Aim of the exercise
Starting at the line that contains "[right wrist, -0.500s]" and stopping at the line that contains "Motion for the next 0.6", transcribe every line of the material below exactly; pictures stay out.

Information shown

════

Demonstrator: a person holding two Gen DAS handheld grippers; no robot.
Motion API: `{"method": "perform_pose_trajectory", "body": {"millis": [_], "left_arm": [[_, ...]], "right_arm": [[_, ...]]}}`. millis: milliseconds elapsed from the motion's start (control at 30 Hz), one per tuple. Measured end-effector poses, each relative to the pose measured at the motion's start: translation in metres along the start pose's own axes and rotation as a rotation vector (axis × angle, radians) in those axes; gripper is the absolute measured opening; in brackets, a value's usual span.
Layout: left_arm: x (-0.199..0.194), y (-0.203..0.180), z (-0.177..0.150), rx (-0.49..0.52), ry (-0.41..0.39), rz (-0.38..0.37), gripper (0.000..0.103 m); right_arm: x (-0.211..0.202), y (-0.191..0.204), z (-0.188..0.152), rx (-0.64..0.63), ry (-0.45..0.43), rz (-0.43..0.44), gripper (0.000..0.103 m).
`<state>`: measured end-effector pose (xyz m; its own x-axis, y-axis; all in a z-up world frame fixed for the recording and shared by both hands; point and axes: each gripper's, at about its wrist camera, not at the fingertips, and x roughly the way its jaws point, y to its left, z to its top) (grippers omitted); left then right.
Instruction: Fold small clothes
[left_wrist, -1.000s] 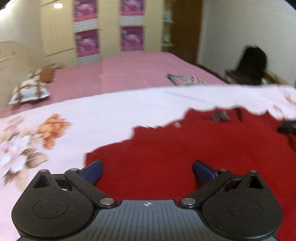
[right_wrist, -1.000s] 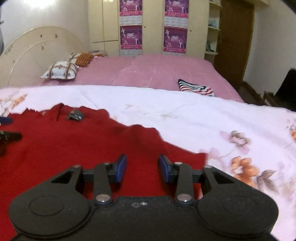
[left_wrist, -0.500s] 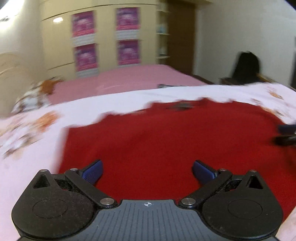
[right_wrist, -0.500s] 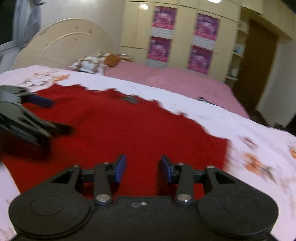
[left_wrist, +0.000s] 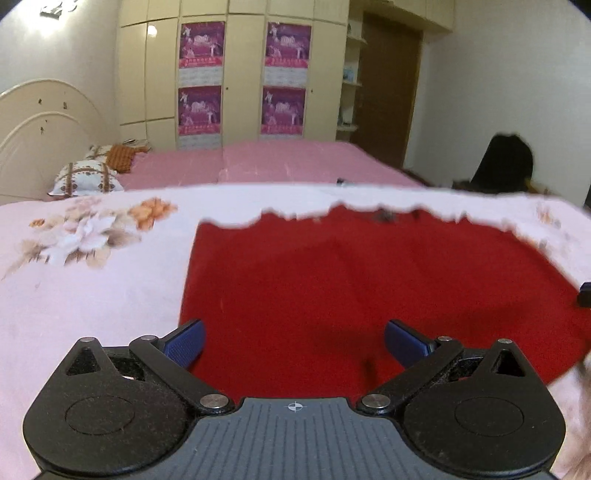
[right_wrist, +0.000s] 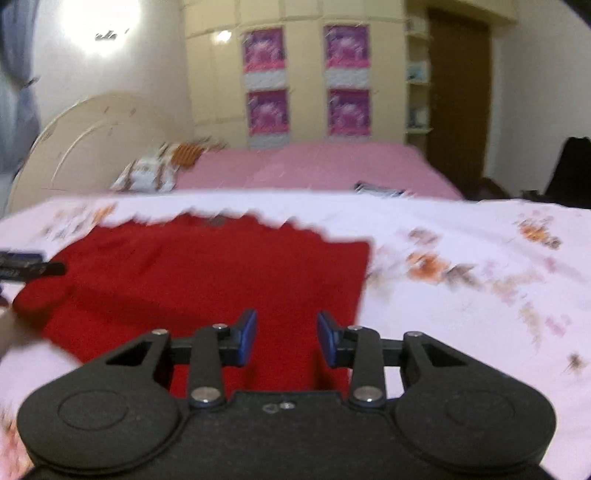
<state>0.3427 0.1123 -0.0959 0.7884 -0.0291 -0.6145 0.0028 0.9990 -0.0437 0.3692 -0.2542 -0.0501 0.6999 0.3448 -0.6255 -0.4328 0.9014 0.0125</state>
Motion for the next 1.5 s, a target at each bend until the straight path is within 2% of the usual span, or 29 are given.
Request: {"method": "perform_pose_trajectory", "body": {"millis": [67,100,133,200,233,267,333,367,433,533,600,767,800,833,867,900,933,1133,1300,1500], "left_arm": [[0.001,0.004,-0.012,-0.003,0.035,0.003,0.103],[-0.002,0.007,-0.018,0.003,0.031,0.013,0.103],[-0.006,0.012,-0.019,-0.003,0.035,0.015,0.103],[-0.005,0.022,-0.021,-0.026,0.079,0.040,0.103],[-0.006,0.033,-0.023,-0.086,0.068,0.009,0.103],[-0.007,0.037,-0.023,-0.100,0.065,0.011,0.103],[-0.007,0.035,-0.022,-0.063,0.074,0.035,0.103],[-0.010,0.035,-0.023,-0.064,0.075,0.044,0.103],[-0.021,0.039,-0.023,-0.077,0.071,0.076,0.103],[-0.049,0.049,-0.030,-0.132,0.046,0.094,0.103],[-0.067,0.059,-0.035,-0.242,0.029,0.066,0.103],[-0.080,0.072,-0.050,-0.618,-0.006,-0.100,0.102],[-0.076,0.073,-0.056,-0.712,-0.007,-0.139,0.099],[-0.068,0.077,-0.062,-0.812,0.007,-0.161,0.086],[-0.059,0.080,-0.070,-0.901,0.021,-0.182,0.078],[-0.054,0.083,-0.078,-0.965,-0.013,-0.185,0.077],[-0.051,0.082,-0.081,-0.988,-0.040,-0.182,0.077],[-0.022,0.092,-0.068,-1.013,-0.085,-0.207,0.077],[0.004,0.094,-0.045,-0.943,-0.063,-0.208,0.077],[0.018,0.089,-0.022,-0.856,-0.029,-0.182,0.075]], "right_arm": [[0.008,0.002,-0.013,-0.036,0.072,-0.016,0.012],[0.012,0.000,-0.021,-0.045,0.109,-0.026,0.008],[0.011,-0.002,-0.029,-0.070,0.108,-0.052,0.001],[0.005,-0.008,-0.035,-0.079,0.090,-0.086,0.000],[0.004,-0.013,-0.035,-0.052,0.089,-0.083,0.000],[0.005,-0.014,-0.034,-0.036,0.090,-0.081,0.000],[0.008,-0.007,-0.029,-0.055,0.103,-0.101,0.000],[0.006,-0.003,-0.027,-0.066,0.103,-0.104,0.003],[-0.008,-0.001,-0.022,-0.029,0.048,-0.084,0.011],[-0.022,0.002,-0.019,0.009,0.014,-0.072,0.013],[-0.032,0.005,-0.018,0.027,-0.003,-0.057,0.013],[-0.035,0.022,-0.014,0.065,-0.020,0.013,0.013],[-0.035,0.027,-0.013,0.068,-0.020,0.028,0.013],[-0.032,0.033,-0.010,0.068,-0.018,0.047,0.013],[-0.031,0.039,-0.007,0.064,-0.018,0.060,0.013],[-0.030,0.044,-0.004,0.057,-0.021,0.071,0.013],[-0.029,0.049,-0.002,0.050,-0.023,0.084,0.013],[-0.008,0.064,0.018,0.056,-0.026,0.155,0.013],[0.038,0.069,0.037,0.103,0.004,0.201,0.009],[0.083,0.095,0.049,0.060,0.018,0.244,0.006]]}}
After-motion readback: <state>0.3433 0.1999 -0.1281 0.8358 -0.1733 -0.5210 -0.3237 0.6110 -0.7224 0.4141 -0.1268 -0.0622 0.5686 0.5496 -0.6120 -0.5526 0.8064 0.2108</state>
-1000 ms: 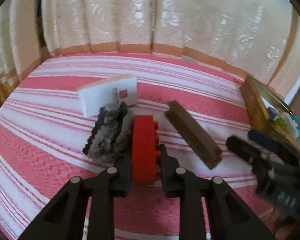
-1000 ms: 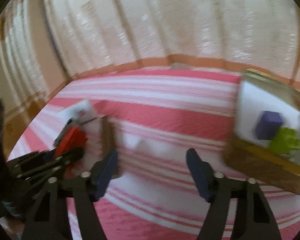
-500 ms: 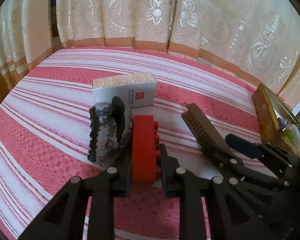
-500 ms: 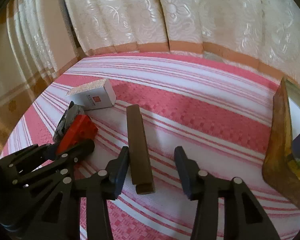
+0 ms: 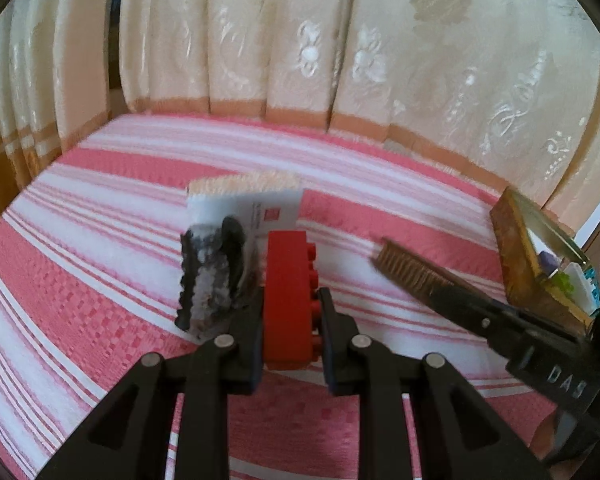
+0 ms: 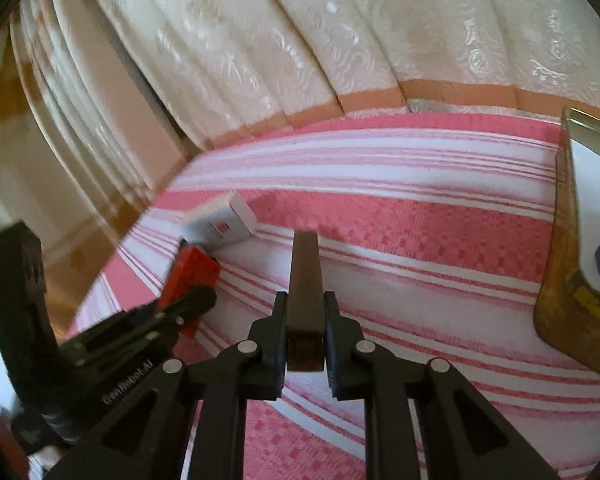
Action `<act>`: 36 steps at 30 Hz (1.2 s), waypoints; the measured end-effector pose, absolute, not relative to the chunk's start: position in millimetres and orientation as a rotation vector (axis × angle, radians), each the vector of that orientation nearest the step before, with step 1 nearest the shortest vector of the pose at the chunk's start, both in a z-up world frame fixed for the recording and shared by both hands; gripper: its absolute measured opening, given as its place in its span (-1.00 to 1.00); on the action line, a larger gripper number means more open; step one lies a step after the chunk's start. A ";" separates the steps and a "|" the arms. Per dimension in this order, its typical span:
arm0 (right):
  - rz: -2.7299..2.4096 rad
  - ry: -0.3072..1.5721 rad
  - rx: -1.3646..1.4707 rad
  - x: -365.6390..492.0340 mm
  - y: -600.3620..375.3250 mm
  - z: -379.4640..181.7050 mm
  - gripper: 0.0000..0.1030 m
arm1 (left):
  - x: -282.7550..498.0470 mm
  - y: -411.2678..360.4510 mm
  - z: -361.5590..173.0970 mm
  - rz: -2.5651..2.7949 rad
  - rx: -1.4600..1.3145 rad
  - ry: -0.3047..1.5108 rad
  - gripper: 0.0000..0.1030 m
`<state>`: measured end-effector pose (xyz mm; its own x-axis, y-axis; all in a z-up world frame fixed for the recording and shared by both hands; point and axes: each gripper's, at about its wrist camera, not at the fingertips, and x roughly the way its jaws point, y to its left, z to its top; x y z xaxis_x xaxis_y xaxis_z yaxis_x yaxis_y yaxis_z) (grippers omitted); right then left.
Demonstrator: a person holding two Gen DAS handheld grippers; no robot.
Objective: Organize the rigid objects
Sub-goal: 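Lift the red brick and brown brush toward the gold tray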
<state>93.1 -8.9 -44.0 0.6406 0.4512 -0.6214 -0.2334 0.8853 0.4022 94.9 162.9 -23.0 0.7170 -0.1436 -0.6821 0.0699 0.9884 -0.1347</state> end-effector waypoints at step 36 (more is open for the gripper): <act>0.254 0.360 0.221 1.0 -104.8 16.2 -0.67 | 63.5 64.4 15.4 -0.219 -0.108 0.556 -0.60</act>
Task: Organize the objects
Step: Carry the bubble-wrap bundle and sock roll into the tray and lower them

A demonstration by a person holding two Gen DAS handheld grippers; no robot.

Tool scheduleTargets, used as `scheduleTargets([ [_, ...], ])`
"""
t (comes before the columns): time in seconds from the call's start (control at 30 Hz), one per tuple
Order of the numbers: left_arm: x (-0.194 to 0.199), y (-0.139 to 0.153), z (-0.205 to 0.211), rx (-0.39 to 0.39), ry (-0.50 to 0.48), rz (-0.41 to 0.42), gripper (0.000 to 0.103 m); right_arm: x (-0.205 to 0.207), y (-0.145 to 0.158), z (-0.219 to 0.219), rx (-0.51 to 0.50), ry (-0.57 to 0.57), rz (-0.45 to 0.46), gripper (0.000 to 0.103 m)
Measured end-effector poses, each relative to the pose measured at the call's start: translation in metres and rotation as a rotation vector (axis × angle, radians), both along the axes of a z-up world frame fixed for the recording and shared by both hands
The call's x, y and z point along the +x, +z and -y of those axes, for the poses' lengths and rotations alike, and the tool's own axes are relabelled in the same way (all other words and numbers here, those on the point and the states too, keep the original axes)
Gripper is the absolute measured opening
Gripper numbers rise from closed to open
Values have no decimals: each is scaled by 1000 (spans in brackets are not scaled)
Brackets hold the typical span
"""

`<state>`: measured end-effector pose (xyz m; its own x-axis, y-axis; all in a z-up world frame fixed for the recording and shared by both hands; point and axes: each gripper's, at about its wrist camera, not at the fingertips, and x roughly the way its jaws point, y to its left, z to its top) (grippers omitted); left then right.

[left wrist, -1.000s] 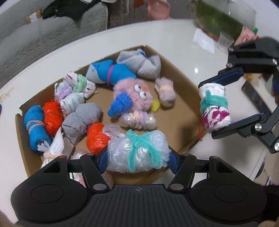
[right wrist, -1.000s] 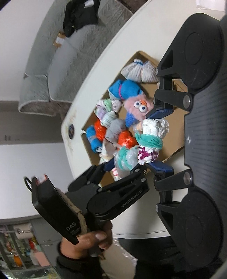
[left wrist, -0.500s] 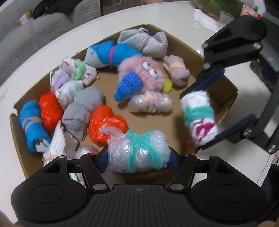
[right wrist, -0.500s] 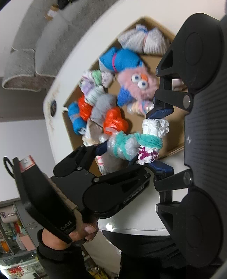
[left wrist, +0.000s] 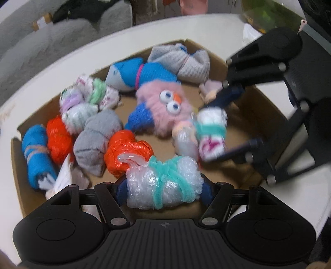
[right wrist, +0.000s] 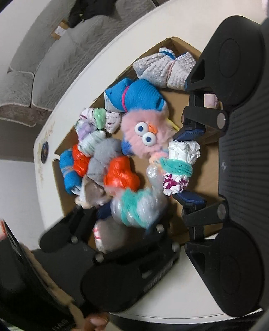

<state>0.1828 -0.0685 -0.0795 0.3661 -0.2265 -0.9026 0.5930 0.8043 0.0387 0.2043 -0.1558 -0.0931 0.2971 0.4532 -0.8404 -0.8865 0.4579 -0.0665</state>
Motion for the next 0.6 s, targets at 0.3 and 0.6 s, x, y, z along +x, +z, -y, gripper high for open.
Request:
scheduleTargets([
  [0.3, -8, -5, 8, 30, -83, 45, 72, -3, -11, -5, -68, 6, -47, 48],
  [0.6, 6, -13, 5, 2, 10, -8, 80, 1, -10, -12, -99, -2, -42, 48],
])
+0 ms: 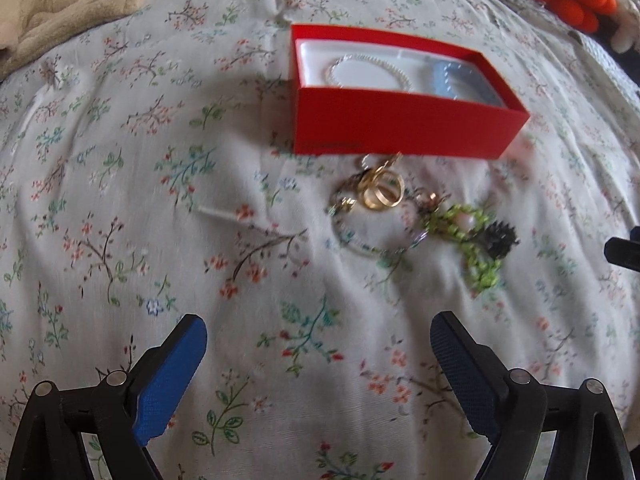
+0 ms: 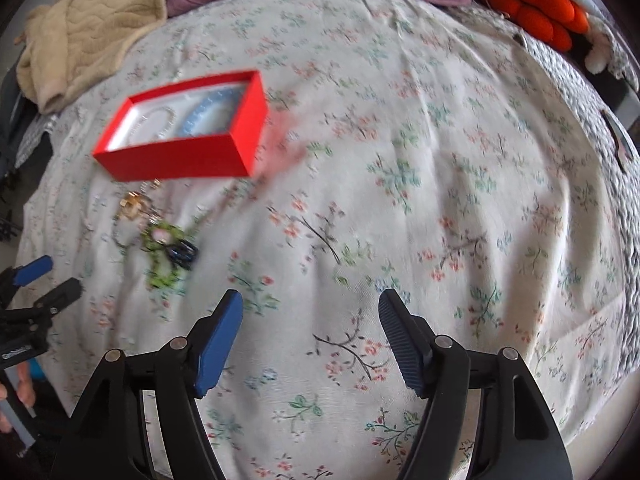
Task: Organize jewelry
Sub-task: 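Move the left tool back toward the remaining jewelry pile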
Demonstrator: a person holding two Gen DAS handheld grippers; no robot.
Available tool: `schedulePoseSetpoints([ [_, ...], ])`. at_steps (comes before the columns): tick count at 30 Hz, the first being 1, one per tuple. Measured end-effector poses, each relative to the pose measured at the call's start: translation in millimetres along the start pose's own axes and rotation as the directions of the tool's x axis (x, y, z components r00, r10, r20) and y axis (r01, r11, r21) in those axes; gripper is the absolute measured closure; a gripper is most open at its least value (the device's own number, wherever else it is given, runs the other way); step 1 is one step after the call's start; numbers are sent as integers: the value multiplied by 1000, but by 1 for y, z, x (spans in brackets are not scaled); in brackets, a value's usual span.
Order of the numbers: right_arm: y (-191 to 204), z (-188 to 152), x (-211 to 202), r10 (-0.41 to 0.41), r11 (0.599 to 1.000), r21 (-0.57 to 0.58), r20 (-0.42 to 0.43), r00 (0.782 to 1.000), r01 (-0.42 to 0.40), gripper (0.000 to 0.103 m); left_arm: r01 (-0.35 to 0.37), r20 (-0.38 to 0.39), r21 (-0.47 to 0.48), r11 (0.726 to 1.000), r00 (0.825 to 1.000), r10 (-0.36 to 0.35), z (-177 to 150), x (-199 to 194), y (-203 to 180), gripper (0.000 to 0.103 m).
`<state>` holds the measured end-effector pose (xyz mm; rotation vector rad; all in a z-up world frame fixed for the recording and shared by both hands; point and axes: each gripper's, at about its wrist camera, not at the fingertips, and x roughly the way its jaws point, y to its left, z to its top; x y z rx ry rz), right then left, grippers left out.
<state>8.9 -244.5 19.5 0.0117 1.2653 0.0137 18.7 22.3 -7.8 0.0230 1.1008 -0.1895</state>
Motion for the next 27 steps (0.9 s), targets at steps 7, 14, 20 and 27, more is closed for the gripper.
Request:
schedulePoseSetpoints([
  [7,2,-15,33,-51,998,-37,-64,997,48,30,-4,10,23,1000,1000,4,-14,19,6,9],
  [14,8,-21,40,-99,991,-92,-28,995,96,16,-86,36,88,992,996,83,-25,35,0,1],
  [20,-2,-24,45,-103,993,-52,-13,995,103,3,-96,76,91,991,993,89,-32,36,1,0],
  [27,-11,-24,51,-87,996,-23,-9,996,87,0,-64,57,101,993,997,59,-21,37,3,0],
])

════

Result below
[right wrist, -0.500s] 
[left wrist, +0.000s] 
[right wrist, +0.000s] 

<state>0.1828 -0.0685 -0.0795 0.3661 -0.2265 -0.9026 0.5930 0.8043 0.0387 0.2043 -0.1558 -0.0931 0.2971 0.4532 -0.8404 -0.8865 0.4579 -0.0665</state>
Motion for the next 0.6 s, targets at 0.3 and 0.6 s, x, y, z along +x, +z, -y, gripper high for open.

No additional response is needed to complete this exercise.